Adam optimizer [37] with momentum 0.5 and learning rate

2 \times 10^{- 4}

is used to alternatively train the inpainter and the refiner networks. We have used random flip and random crop augmentation methods with batch size 10. To avoid the problem of the generator being weak at the start of training, first, the generator is trained for 100 epochs and then both generator and discriminate are trained for 500 epochs. MRGAN is implemented using tensorflow library [38]. Training took 72 h on one NVIDIA GeForce 1080Ti GPU.

5. Comparison and Discussion

We now discuss the qualitative and quantitative performance of our method and its comparison with other previous state-of-the-art image manipulation methods on real world images with microphone.

5.1. Qualitative Evaluation

We present qualitative results of our method and comparison to Content-Aware Fill (Adobe Photoshop feature based on) [34], Iizuka et al. [15] and Yu et al. [16] on real world test images. We collect real face images with microphones of different sizes, shapes, locations and types from the Internet and interactively select microphone part.

As shown in Figure 5, MRGAN offers significantly improved results for real world data than the other previous state-of-the-art image manipulation methods. Content-Aware Fill inpaints the texture with right color and imminence, but is unable to generate correct structure. Iizuka et al. [15] generates better structure than Content-Aware Fill due to its global and local consistency penalties, but suffers some artifacts at the margins of inpainted area. Yu et al. [16] reduces the artifacts at margins but is unable to recover a complex face structure. The inpainter network of the proposed MRGAN generates a correct face semantic structure by carefully selecting loss function for each aspect of face reconstruction. On top of the inpainter, the refiner network is employed to produce high resolution face semantics without artifacts.

To subjectively measure the perceptual assessment, we have performed a pilot user study. Given a real-world photo with microphone, a user was asked to choose the best photo without microphone based on the following criteria: (1) effective removal of microphone and (2) image quality and naturalness. The options are four randomly shuffled photos with microphone removed by four different methods, i.e., Content-Aware Fill [34], Iizuka et al. [15], Yu et al. [16] and MRGAN. The fifteen questions were asked form eighty-four users, who participated in the survey. 87% users selected results of MRGAN, 5% Yu et al., 4% Iizuka et al. and 4% Content-Aware Fill as their answer. These results confirm that MRGAN is superior to the other previous state-of-the-art image manipulation methods.
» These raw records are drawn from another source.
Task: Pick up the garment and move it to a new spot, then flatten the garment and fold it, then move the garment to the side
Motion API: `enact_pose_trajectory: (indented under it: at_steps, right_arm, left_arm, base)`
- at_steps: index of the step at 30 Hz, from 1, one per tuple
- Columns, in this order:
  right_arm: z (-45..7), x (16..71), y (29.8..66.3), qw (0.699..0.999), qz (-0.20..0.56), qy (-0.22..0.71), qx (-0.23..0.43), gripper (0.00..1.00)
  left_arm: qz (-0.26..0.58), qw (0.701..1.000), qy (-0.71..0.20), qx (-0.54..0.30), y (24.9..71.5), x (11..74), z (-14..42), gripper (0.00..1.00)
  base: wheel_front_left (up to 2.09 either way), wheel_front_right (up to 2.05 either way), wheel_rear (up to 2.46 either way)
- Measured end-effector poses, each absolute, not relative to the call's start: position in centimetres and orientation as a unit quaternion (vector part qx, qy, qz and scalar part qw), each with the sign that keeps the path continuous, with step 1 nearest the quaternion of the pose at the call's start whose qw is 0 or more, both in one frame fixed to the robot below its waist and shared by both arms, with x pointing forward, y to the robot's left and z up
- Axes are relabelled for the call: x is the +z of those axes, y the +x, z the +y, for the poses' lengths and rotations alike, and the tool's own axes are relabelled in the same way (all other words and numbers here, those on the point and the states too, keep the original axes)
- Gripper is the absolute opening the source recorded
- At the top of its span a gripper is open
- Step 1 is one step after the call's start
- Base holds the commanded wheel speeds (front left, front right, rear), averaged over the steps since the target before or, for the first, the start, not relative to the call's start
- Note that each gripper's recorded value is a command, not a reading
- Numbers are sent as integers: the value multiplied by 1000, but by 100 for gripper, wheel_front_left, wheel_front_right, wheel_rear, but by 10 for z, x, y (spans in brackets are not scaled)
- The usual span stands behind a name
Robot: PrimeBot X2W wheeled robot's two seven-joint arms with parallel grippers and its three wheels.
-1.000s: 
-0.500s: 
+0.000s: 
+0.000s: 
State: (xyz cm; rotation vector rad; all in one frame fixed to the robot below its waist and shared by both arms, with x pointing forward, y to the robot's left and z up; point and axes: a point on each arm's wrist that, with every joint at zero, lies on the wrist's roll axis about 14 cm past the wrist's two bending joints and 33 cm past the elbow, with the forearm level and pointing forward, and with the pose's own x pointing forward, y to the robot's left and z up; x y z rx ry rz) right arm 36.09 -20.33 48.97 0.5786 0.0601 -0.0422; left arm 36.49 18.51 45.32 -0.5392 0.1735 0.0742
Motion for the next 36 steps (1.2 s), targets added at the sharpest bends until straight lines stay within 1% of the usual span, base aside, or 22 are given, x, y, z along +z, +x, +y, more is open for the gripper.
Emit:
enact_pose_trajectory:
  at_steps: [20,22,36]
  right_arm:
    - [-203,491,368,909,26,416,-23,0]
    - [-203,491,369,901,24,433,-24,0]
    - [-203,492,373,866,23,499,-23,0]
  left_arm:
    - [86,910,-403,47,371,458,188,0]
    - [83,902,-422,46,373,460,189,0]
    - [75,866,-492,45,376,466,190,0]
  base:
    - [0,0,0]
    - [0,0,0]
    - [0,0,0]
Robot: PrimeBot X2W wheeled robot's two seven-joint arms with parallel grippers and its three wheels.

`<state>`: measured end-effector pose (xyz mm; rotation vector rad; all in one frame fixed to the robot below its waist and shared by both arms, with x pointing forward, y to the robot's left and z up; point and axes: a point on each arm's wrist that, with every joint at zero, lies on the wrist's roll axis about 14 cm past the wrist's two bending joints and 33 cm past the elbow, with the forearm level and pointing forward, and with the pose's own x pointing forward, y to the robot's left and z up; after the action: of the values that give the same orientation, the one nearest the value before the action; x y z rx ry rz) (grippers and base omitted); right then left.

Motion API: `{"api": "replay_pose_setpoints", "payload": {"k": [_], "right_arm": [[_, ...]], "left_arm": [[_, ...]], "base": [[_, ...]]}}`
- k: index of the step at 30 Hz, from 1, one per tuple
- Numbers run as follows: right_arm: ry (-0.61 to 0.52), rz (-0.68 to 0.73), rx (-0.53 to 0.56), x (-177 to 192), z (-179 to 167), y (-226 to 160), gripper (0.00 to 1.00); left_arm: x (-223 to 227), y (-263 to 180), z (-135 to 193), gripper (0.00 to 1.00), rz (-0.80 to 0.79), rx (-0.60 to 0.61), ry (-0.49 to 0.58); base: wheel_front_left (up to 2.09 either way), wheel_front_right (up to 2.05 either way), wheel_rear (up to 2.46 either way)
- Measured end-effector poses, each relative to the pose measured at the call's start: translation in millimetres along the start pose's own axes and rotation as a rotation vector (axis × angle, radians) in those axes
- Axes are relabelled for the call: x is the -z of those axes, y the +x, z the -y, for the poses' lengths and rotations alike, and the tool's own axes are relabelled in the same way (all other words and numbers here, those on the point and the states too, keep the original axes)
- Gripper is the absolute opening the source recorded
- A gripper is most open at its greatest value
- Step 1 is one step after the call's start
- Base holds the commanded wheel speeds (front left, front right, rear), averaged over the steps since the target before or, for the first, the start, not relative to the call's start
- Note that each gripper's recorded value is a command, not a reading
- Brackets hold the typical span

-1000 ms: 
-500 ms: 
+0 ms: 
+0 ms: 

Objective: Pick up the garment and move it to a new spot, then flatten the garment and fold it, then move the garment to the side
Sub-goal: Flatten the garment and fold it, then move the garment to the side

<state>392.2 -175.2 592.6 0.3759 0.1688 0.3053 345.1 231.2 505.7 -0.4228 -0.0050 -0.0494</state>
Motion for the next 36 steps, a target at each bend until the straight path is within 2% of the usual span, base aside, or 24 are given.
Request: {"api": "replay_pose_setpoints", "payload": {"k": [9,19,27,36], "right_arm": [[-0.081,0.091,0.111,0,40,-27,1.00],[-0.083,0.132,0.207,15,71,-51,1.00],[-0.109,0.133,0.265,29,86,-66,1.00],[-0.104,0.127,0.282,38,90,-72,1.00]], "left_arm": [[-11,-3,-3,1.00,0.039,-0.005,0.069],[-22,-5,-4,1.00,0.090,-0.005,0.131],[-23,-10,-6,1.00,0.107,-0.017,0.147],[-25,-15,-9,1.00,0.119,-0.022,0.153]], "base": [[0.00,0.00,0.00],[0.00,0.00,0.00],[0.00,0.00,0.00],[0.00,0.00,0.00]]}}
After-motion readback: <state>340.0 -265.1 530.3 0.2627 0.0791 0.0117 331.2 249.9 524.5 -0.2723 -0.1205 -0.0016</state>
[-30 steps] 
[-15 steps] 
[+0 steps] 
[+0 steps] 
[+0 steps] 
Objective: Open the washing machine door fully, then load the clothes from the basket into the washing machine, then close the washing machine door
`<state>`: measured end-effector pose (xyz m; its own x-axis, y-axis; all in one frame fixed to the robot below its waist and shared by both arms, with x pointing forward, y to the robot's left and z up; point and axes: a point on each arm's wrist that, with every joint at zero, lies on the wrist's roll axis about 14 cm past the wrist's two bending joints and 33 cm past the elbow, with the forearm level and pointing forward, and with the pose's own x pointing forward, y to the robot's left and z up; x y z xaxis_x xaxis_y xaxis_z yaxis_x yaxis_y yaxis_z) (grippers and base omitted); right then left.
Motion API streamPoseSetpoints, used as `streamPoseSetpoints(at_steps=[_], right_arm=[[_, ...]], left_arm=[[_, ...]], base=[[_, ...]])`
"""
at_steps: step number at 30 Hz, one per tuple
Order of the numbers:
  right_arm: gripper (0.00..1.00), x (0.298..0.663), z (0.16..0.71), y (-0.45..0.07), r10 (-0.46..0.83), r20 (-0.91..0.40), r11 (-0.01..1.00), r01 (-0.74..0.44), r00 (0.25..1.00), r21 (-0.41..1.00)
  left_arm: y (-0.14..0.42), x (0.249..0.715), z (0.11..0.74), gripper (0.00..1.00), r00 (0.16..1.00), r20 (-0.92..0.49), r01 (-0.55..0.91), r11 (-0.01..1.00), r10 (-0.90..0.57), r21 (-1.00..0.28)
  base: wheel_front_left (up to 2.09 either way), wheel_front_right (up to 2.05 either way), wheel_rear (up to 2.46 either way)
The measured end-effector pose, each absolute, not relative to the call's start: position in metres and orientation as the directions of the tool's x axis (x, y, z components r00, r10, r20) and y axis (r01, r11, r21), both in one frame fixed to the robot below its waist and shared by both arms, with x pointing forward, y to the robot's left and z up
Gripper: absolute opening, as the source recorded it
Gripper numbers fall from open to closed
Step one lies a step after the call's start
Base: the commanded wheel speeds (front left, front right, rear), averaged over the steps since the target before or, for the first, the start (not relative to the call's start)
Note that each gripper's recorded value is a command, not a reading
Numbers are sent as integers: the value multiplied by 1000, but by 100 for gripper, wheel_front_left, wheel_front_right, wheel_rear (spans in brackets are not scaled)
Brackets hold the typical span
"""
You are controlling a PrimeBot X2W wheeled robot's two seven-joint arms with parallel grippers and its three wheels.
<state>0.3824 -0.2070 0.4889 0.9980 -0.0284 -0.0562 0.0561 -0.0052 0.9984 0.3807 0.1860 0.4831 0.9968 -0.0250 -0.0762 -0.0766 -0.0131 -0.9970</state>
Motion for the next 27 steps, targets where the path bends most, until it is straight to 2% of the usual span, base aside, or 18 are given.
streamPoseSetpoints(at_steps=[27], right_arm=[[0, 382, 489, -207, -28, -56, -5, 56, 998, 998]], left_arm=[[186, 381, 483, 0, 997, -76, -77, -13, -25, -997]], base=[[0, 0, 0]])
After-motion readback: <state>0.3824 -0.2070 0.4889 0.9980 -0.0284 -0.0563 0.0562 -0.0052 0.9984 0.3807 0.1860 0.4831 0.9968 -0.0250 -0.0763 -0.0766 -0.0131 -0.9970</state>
Although we have trained our network using the data that do not contain cases of overhead and headset microphones, we have also conducted experiments for some cases of overhead and headset microphones to see how our network works for very different types of microphones from those in the training images. Figure 6 shows the performance of MRGAN for real images with overhead and headset microphones. As expected, MRGAN does not produce as good results for overhead and headset cases as for the cases of commonly used microphones we have considered.

5.2. Quantitative Evaluation

We provide quantitative evaluations in term of Structural SIMilarity (SSIM), Peak Signal to Noise Ratio (PSNR), Naturalness Image Quality Evaluator (NIQE) [39] and Blind/Referenceless Image Spatial Quality Evaluator (BRISQUE) [40]. NIQE and BRISQUE are non-reference image quality scores, which measure naturalness of image. For NIQE and BRISQUE, the smaller the better. Since real images with microphone do not have corresponding ground truth without microphone object, we have evaluated SSIM and PSNR on the synthetic test images. Table 1 provides a quantitative comparison with Content-Aware Fill (Adobe Photoshop feature based on [34]), Iizuka et al. [15] and Yu et al. [16]. It can be seen that for the microphone removal problem, MRGAN performs better than Content-Aware Fill, Iizuka et al. and Yu et al. Our method with careful selection of loss function and multistage approach allows to completely remove microphone and generate perceptually plausible UnMic images more closely to the original images.

6. Ablation Study

In this section, we investigate the effect of using joint loss function, the role of giving the input image back at the refiner network input along with the inpainter network output and effect of dilated convolution.

6.1. Effect of Integrated Loss Function

We investigate the effectiveness of each component of our joint objective function. For this, we gradually add each loss term to our GAN based network and discuss the effect. The second column of Figure 7 shows that only using

L_{l_{1}}

as reconstruction loss is unable to recover the structure of complex face semantics e.g., lips, teeth because

L_{l_{1}}

is low level pixel to pixel penalty. To recover the correct semantic structure, we have added a structure level penalty

L_{s s i m}

to the reconstruction loss. As the third column of Figure 7 shows that SSIM helps recover most of the structure, but there are some artifacts which seem perceptually implausible. To cope with this issue, we have added the feature level perceptual loss from the pre-trained VGG-19 network [13]. The last row of Figure 7 shows a case where the mouth is completely covered with microphone. Although it is a challenging test image, our whole loss function almost recovers the missing face semantics. The last column of Figure 7 presents that the whole loss function successfully generates, (a) correct semantic structure, (b) perceptually plausible results and (c) recovers better resolution under the microphone. Table 2 reports the quantitative evaluation for the ablation study on loss function in term of SSIM, PSNR, NIQE, and BRISQUE. As we can see, in cases of PSNR, NIQE, and BRISQUE, our total loss (

L_{T o t a l} = L_{l_{1}} + L_{s s i m} + L_{p e r c}

) shows the best performance, but almost the same performance as the partial losses in SSIM. Note that these are the results of the inpainter network only, which are refined by the following stage.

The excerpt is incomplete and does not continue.